_Task description_
This exercise requires an exact copy of each line from the one containing "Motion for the" down to the last line below.
---
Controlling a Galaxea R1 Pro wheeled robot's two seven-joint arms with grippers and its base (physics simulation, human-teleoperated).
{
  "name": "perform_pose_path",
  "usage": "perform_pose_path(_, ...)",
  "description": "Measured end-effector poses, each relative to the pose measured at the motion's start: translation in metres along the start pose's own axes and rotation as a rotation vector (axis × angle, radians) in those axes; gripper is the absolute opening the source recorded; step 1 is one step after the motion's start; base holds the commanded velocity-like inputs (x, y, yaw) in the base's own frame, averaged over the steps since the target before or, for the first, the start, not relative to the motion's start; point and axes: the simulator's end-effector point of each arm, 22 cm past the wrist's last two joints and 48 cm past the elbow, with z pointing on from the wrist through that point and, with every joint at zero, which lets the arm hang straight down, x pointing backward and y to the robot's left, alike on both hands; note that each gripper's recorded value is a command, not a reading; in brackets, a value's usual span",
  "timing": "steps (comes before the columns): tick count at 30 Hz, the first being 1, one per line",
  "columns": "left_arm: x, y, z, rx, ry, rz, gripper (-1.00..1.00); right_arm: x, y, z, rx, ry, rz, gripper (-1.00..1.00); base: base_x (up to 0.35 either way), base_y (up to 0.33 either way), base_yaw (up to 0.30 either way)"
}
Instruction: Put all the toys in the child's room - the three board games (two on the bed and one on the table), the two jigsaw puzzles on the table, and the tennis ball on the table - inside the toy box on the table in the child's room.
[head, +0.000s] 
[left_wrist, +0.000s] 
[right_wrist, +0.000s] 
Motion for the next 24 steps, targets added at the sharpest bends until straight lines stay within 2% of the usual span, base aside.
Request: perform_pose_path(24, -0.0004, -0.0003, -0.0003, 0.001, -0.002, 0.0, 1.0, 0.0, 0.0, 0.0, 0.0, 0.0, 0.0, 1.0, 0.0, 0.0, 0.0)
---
_Written answer_
Motion for the next 24 steps, targets added at the sharpest bends until straight lines stay within 2% of the usual span, base aside.
Request: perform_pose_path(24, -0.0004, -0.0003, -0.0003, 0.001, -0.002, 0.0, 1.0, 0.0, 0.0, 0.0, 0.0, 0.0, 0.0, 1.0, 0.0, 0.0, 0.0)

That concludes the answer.